- [Exercise requirements]:
Look through the data below and extract, unchanged, the lines from the one that contains "Highlight white wardrobe." to the one that contains "Highlight green tray.", both included.

- [Working data]:
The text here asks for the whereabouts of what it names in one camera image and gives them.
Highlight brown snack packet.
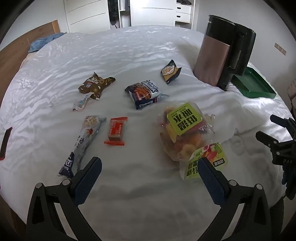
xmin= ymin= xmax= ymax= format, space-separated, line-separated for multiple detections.
xmin=78 ymin=72 xmax=116 ymax=100

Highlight dark hanging clothes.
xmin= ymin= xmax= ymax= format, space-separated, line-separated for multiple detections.
xmin=109 ymin=0 xmax=119 ymax=26

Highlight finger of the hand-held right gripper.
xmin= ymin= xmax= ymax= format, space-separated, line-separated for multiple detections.
xmin=255 ymin=131 xmax=281 ymax=153
xmin=270 ymin=114 xmax=296 ymax=136

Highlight clear bag with green label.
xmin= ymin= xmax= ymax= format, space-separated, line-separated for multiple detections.
xmin=157 ymin=101 xmax=228 ymax=181

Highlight wall switch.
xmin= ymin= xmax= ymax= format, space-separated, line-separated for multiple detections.
xmin=275 ymin=43 xmax=287 ymax=55

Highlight orange snack bar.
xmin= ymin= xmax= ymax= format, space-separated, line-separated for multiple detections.
xmin=104 ymin=116 xmax=128 ymax=147

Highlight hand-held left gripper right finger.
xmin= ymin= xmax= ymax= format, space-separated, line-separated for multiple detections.
xmin=197 ymin=157 xmax=278 ymax=241

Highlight long grey white snack packet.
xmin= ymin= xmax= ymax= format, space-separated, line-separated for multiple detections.
xmin=57 ymin=115 xmax=107 ymax=179

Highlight dark blue chip packet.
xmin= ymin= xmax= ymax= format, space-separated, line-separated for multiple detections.
xmin=125 ymin=80 xmax=169 ymax=110

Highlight small white candy packet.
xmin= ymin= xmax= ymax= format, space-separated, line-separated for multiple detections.
xmin=73 ymin=93 xmax=92 ymax=112

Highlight small black yellow packet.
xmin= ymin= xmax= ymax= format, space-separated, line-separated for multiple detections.
xmin=160 ymin=60 xmax=182 ymax=85

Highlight blue cloth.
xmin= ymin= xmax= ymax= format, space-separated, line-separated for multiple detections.
xmin=28 ymin=32 xmax=67 ymax=54

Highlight white wardrobe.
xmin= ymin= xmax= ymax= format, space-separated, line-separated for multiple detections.
xmin=62 ymin=0 xmax=195 ymax=33

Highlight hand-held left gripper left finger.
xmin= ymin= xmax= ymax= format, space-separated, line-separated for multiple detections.
xmin=26 ymin=157 xmax=102 ymax=241

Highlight green tray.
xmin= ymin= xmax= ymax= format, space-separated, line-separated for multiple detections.
xmin=231 ymin=67 xmax=277 ymax=99

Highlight bronze and black appliance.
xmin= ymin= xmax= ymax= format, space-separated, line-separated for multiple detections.
xmin=193 ymin=14 xmax=257 ymax=91

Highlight wooden headboard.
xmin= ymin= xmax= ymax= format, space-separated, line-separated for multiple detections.
xmin=0 ymin=20 xmax=60 ymax=93

- [Task response]:
Highlight white wardrobe.
xmin= ymin= xmax= ymax= format, space-separated, line-separated for multiple detections.
xmin=62 ymin=0 xmax=195 ymax=33

Highlight hand-held left gripper left finger.
xmin= ymin= xmax= ymax= format, space-separated, line-separated for multiple detections.
xmin=26 ymin=157 xmax=102 ymax=241

Highlight green tray.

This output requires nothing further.